Bufferdays sind echte Ärmel-hoch-Tage. Da geht was vorwärts. So ganz nebenbei kann ich meiner leichten ADHS-Neigung frönen und viele verschiedene Tätigkeiten innerhalb kurzer Zeit erledigen. Anrufe, Mails, zwischendurch die Böden moppen, und dann zur Post und zum Steuerberater.

5. Focusdays
Ah! Fokusdays! Sie finden dienstags bis donnerstags statt. An diesen Tagen konzentriere ich mich zu 80 % auf das, was ich am besten kann und was deshalb das Kerngeschäft ist: Beraten, Schreiben, Reden. Alles andere muss bis Freitag warten. Das gefällt nicht jedem und ich habe zum Beispiel letzte Woche eine Lieferantin wirksam verärgert, weil ich mich erst am Freitag mit einer Anfrage beschäftigt habe, die nichts mit dem Kerngeschäft zu tun hatte und aus meiner Sicht ganz leicht warten konnte. Macht Euch also darauf gefasst, dass Euer Umfeld von dieser Abgrenzung nicht unbedingt begeistert sein wird. Ich genieße aber auf diese Weise das gute Gefühl, an drei aufeinanderfolgenden Tagen, also am Stück, an Aufträgen und Projekten dranbleiben zu können. Ohne die Energie für ein Hin- und Herspringen zwischen den Aufgaben zu verlieren und am Ende bei wichtigen Themen doch nicht voranzukommen.

6. Stand der Umsetzung
So die ganz reine Lehre lebe ich derzeit noch nicht. So habe ich zum Beispiel heute noch zwei dringende Kundenprojekte auf dem Tisch, echte Fokusday-Aufgaben, und werde am Sonntag, einem eigentlich freien Tag, auf Facebook online sein. Aber hey, es muss am Anfang ja noch gar nicht perfekt sein. Denn nur, wer anfängt, wer was auf die Straße bringt, kann auch besser werden.
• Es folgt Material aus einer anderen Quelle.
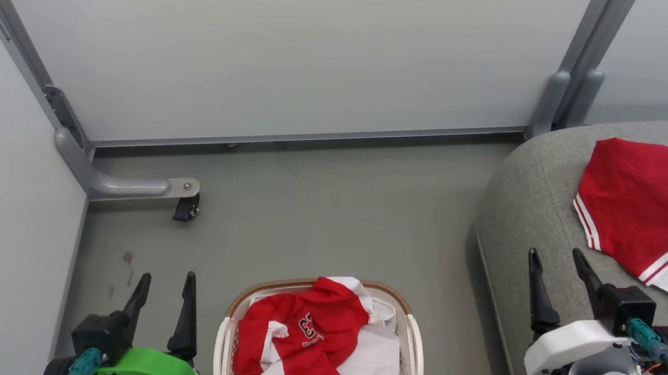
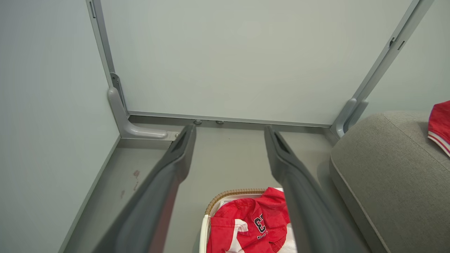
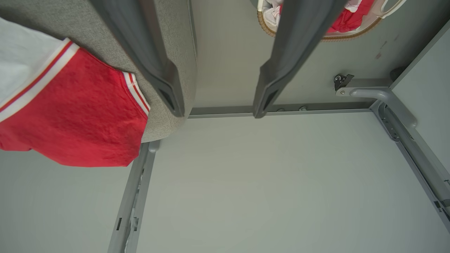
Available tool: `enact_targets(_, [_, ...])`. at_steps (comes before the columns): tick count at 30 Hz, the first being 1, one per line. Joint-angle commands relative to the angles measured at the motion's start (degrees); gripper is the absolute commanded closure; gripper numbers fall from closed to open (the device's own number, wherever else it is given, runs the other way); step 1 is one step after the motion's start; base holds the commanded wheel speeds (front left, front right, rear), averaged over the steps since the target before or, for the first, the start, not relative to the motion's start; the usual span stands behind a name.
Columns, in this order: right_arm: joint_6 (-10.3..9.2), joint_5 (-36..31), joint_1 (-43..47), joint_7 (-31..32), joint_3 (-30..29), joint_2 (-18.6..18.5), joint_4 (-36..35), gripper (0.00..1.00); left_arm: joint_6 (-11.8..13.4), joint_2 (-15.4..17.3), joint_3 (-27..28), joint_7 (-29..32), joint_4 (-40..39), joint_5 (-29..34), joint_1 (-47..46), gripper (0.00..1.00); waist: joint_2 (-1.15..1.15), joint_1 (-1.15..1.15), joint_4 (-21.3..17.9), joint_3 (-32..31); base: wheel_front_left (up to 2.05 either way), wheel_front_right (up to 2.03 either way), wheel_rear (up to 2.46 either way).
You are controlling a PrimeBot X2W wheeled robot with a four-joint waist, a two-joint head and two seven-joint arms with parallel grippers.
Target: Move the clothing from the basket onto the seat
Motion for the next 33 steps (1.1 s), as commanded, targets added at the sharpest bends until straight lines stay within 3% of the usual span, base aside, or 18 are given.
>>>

Meine Frage an Dich: Hast Du ebenfalls Gewohnheiten, Rituale oder Strukturen, nach denen Du Deine Woche planst? Welche Tipps und Erfahrungen zum Zeitmanagement für Unternehmer magst Du weitergeben? Ich freue mich auf Deinen Beitrag hier in den Kommentaren.

Hab eine schöne, erfolgreiche Woche!